= DATA EXTRACT =
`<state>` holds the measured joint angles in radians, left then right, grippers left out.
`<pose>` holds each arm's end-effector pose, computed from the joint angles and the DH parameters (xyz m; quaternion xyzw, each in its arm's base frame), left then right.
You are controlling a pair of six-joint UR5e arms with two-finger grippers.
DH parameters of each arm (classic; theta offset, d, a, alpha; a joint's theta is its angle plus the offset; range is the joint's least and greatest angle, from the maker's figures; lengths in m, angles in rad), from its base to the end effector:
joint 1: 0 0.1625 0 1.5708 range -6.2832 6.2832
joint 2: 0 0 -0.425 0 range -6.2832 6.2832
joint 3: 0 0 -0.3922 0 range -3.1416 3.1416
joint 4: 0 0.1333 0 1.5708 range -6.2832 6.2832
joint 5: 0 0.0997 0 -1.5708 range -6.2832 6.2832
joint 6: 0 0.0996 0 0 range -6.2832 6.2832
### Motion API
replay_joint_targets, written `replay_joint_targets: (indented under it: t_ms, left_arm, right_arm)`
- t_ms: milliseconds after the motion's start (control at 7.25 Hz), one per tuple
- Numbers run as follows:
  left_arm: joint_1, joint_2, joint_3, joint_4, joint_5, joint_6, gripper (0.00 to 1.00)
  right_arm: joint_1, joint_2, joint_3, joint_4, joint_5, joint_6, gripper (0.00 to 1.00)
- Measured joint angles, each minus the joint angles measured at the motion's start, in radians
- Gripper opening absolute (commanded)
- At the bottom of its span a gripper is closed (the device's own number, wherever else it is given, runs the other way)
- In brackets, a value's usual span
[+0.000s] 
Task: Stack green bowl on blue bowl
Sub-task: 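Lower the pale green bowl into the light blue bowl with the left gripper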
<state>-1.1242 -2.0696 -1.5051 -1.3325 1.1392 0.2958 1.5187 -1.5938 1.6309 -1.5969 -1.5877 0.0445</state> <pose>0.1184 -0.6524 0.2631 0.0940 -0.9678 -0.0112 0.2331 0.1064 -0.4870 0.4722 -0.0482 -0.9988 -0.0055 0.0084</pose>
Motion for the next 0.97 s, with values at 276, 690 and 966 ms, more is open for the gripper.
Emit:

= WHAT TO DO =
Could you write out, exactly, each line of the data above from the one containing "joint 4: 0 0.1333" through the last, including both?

= ANSWER BOX =
joint 4: 0 0.1333 0 1.5708 range -6.2832 6.2832
joint 5: 0 0.0997 0 -1.5708 range -6.2832 6.2832
joint 6: 0 0.0996 0 0 range -6.2832 6.2832
### Motion API
replay_joint_targets, written `replay_joint_targets: (indented under it: t_ms, left_arm, right_arm)`
- t_ms: milliseconds after the motion's start (control at 7.25 Hz), one per tuple
- Numbers run as follows:
  left_arm: joint_1, joint_2, joint_3, joint_4, joint_5, joint_6, gripper (0.00 to 1.00)
  right_arm: joint_1, joint_2, joint_3, joint_4, joint_5, joint_6, gripper (0.00 to 1.00)
- Measured joint angles, each minus the joint angles measured at the motion's start, in radians
- Gripper opening absolute (commanded)
- At the bottom of its span a gripper is closed (the device's own number, wherever else it is given, runs the other way)
- In brackets, a value's usual span
[+0.000s] 
Task: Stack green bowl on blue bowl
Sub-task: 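Lower the pale green bowl into the light blue bowl with the left gripper
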<state>-1.1242 -2.0696 -1.5051 -1.3325 1.1392 0.2958 1.5187 -1.5938 1.6309 -1.5969 -1.5877 0.0445</state> <pose>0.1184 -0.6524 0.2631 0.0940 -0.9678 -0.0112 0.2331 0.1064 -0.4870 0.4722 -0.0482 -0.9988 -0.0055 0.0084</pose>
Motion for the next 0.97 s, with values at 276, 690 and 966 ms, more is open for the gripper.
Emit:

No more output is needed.